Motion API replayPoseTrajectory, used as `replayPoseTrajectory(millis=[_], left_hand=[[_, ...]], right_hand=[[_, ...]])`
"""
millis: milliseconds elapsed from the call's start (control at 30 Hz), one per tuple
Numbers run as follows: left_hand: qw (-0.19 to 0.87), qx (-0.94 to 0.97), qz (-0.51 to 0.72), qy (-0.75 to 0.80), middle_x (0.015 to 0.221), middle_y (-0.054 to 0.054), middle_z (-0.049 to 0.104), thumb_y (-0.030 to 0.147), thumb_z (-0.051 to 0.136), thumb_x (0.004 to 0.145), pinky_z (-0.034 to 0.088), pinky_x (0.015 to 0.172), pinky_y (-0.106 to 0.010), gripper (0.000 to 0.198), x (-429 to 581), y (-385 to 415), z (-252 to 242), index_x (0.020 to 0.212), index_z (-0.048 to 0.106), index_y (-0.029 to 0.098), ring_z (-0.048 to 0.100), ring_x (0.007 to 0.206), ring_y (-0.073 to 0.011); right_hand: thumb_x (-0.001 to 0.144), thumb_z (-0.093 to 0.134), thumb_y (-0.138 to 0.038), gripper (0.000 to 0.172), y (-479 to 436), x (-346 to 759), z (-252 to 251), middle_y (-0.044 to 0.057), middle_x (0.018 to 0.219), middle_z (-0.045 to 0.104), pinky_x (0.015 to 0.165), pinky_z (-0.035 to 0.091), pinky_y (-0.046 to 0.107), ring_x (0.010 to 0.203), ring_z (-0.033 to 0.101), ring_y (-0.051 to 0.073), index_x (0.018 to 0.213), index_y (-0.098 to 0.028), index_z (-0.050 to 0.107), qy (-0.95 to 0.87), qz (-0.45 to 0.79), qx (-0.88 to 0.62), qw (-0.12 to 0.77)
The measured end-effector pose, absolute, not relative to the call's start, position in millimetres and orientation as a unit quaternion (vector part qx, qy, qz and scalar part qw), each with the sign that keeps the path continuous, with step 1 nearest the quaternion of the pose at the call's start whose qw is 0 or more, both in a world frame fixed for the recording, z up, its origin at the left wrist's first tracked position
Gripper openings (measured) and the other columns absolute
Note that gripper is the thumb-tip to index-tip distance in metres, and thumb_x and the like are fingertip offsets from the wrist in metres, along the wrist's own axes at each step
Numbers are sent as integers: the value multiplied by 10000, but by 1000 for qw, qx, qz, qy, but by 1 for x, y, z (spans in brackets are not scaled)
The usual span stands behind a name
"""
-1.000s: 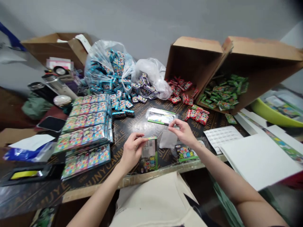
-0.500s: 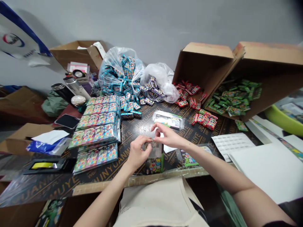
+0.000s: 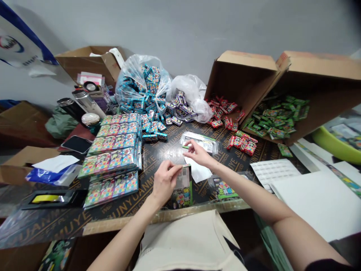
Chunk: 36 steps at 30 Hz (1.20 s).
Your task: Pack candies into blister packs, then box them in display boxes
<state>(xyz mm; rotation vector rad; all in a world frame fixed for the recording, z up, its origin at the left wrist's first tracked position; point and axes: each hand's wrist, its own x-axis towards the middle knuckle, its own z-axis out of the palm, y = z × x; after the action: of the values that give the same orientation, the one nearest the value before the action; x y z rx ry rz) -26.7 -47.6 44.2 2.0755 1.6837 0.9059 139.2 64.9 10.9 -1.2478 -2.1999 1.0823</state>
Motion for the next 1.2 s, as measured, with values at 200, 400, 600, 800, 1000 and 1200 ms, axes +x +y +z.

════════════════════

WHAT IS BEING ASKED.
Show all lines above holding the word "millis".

FINAL ANSWER.
Motion API replayPoseTrajectory, used as `replayPoseTrajectory(millis=[_], left_hand=[[_, ...]], right_hand=[[_, ...]])`
millis: milliseconds elapsed from the call's start (control at 30 Hz), one per tuple

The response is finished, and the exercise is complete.